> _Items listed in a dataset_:
<<<<

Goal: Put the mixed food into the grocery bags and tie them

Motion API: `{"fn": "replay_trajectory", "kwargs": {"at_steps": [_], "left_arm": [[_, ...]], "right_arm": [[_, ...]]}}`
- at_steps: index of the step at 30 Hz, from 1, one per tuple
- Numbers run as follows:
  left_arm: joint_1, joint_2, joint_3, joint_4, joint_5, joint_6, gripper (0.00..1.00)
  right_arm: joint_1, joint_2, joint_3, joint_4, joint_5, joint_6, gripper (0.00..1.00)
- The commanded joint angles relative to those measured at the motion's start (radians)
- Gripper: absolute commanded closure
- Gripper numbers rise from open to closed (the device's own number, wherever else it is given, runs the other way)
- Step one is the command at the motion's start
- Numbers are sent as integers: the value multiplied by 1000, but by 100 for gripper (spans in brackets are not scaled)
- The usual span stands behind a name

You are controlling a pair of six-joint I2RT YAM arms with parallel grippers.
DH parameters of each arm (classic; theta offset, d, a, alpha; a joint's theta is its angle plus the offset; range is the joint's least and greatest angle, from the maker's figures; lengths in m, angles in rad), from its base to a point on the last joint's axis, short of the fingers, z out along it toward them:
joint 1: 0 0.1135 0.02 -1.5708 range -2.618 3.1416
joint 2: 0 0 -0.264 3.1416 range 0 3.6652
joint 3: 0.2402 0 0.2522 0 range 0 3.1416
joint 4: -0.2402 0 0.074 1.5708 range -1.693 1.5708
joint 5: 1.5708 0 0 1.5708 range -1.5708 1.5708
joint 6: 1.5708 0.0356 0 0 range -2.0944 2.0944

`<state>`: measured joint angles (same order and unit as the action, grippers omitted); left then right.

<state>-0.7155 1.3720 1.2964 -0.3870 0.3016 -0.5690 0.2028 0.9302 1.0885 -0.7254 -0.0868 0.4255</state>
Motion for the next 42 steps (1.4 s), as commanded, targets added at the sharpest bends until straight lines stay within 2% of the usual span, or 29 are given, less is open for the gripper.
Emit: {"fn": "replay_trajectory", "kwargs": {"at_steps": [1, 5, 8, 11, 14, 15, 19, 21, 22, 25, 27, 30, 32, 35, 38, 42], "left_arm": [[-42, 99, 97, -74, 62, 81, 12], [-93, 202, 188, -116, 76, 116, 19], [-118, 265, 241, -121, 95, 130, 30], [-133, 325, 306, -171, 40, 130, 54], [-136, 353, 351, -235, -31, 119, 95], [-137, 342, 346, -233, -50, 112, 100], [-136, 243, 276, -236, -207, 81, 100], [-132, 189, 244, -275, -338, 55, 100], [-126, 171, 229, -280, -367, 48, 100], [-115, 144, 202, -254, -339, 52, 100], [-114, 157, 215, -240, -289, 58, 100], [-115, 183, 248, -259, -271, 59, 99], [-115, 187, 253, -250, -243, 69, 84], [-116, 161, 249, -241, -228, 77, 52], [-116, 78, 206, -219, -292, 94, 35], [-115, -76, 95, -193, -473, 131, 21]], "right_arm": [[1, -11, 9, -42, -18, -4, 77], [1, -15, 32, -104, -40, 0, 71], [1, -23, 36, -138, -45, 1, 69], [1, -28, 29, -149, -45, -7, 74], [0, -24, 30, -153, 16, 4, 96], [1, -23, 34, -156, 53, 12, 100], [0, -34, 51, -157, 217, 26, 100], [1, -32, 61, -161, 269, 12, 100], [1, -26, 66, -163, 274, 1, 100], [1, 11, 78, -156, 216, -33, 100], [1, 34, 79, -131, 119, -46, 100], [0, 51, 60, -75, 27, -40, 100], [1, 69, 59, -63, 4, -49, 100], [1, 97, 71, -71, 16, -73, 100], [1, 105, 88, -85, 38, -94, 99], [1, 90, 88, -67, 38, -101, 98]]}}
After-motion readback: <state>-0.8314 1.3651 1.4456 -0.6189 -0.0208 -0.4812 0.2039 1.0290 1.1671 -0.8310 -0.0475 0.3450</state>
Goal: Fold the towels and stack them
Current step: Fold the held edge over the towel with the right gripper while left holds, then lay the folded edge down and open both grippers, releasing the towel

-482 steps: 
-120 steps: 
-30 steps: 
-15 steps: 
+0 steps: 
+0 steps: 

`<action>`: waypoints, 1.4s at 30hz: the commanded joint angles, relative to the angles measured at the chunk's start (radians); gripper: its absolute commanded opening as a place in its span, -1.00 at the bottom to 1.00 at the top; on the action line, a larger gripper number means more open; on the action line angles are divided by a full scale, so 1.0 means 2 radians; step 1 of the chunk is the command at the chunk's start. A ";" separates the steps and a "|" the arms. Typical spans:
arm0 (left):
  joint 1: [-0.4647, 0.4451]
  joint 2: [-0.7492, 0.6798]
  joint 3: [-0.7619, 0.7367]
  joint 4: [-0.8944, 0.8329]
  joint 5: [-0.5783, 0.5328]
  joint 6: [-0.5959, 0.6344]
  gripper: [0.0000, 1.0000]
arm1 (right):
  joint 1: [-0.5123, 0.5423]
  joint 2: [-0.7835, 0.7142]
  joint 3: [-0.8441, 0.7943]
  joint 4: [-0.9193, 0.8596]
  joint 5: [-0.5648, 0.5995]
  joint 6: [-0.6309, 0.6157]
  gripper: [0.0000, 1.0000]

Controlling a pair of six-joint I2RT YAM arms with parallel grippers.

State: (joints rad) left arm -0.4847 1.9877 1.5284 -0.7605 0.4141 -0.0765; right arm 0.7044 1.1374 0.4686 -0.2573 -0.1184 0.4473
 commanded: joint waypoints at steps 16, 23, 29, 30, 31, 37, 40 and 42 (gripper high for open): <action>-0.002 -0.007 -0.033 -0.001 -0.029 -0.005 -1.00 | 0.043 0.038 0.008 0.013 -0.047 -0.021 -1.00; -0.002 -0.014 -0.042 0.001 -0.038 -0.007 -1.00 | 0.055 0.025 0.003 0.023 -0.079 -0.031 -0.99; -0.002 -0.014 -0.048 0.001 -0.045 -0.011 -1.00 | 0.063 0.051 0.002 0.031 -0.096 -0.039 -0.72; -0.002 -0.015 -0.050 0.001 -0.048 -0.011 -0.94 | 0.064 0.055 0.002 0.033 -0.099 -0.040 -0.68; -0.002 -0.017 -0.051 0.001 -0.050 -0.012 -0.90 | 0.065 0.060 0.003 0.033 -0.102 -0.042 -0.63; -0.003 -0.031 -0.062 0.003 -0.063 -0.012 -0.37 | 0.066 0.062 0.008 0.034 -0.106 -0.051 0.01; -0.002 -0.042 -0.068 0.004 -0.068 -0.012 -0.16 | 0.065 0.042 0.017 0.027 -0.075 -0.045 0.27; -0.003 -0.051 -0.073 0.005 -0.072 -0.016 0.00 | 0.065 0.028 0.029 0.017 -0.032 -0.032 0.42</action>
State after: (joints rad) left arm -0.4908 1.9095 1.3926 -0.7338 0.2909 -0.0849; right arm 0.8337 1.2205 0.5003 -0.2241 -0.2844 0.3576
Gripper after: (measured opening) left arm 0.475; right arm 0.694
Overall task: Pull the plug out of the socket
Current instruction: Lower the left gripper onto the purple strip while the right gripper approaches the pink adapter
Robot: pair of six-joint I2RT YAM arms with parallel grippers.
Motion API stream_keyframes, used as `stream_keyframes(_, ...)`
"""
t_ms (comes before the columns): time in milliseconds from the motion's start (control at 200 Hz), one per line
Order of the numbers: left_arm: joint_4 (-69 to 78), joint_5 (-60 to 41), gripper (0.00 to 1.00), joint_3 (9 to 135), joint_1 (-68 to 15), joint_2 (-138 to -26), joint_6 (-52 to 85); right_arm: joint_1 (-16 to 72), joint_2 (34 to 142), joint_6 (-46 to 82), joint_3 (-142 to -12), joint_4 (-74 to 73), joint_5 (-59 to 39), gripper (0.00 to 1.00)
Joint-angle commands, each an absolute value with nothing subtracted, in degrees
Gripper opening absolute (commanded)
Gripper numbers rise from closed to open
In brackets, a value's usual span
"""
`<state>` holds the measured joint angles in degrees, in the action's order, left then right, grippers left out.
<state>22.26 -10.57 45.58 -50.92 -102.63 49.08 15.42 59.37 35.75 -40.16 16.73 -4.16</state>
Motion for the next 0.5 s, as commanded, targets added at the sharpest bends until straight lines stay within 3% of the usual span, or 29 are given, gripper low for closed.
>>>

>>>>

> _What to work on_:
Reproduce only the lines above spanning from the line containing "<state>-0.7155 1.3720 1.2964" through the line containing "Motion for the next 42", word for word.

> _Expected output_:
<state>-0.7155 1.3720 1.2964 -0.3870 0.3016 -0.5690 0.2028 0.9302 1.0885 -0.7254 -0.0868 0.4255</state>
Motion for the next 42 steps (1.4 s), as commanded, targets added at the sharpest bends until straight lines stay within 2% of the usual span, or 29 are given, less is open for the gripper.

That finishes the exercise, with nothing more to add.